Kolejnym punktem planu PO jest podniesienie kwoty wolnej od podatku do 10 tysięcy złotych.– Praca w Polsce musi się opłacać – podkreślał przewodniczący PO. Inna propozycja zakłada zwrot kosztów za dwa semestry dla studentów, którzy stracili pracę.

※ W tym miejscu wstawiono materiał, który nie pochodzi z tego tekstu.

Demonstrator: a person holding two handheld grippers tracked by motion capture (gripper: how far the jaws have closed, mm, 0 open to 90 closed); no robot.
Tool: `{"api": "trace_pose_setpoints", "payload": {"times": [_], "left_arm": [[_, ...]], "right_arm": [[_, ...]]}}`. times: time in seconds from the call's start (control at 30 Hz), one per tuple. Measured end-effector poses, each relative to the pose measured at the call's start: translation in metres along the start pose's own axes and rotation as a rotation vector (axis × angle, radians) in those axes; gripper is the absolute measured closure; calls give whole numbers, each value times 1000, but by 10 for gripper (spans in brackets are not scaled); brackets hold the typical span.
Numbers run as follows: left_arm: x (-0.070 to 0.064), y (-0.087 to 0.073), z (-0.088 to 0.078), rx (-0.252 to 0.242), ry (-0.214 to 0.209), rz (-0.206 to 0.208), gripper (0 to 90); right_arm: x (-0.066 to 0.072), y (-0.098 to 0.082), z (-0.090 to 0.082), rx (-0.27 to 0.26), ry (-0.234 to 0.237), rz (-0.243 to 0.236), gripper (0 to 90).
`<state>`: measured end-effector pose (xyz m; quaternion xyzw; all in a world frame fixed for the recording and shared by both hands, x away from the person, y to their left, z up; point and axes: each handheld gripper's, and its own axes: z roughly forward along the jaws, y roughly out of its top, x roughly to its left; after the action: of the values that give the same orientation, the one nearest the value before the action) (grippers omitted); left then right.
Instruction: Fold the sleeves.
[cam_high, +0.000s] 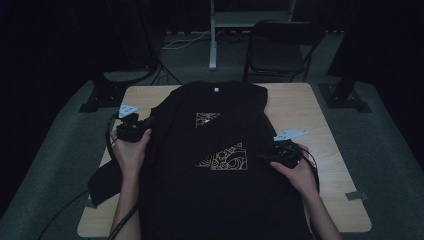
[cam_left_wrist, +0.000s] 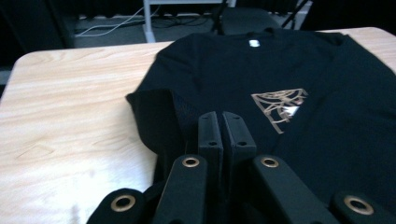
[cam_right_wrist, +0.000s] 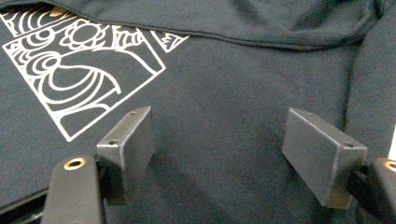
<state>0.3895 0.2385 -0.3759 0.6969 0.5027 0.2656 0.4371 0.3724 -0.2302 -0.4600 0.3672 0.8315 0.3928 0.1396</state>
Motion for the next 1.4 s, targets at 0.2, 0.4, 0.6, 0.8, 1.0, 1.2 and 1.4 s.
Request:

Dodatkowo partia wskazuje, że państwo powinno wypłacić rekompensaty wszystkim branżom, które w wyniku restrykcji epidemicznych straciły swoje źródło dochodów. Platforma chce likwidować bariery w zatrudnianiu w Polsce obcokrajowców. – Brakuje nam rąk do pracy. Dlatego musimy likwidować bariery w zatrudnianiu obcokrajowców. Nasi sąsiedzi zza wschodniej granicy muszą móc bezpiecznie podejmować pracę w Polsce, bo naprawdę ich ręce do pracy, ich składki na ZUS, wreszcie ich podatki będą nam bardzo, bardzo potrzebne – mówiła Izabela Leszczyna.
Finansowanie pomysłów PO
Początkowo politycy PO nie podali, skąd wezmą pieniądze na pokrycie swoich propozycji. Szef partii został zapytany o to przez dziennikarkę TVP Info podczas konferencji prasowej w Olsztynie.
Budka odpowiedział, że należy "wziąć 2 mld zł z TVP i zmniejszyć rozbuchaną administrację publiczną".
Szefowi PO podczas konferencji prasowej towarzyszyli warmińsko-mazurscy działacze PO, hotelarze i prezydent Olsztyna Piotr Grzymowicz. Apelowali oni o otwarcie gospodarki w rygorze sanitarnym oraz wzmocnienie wsparcia finansowego dla przedsiębiorców.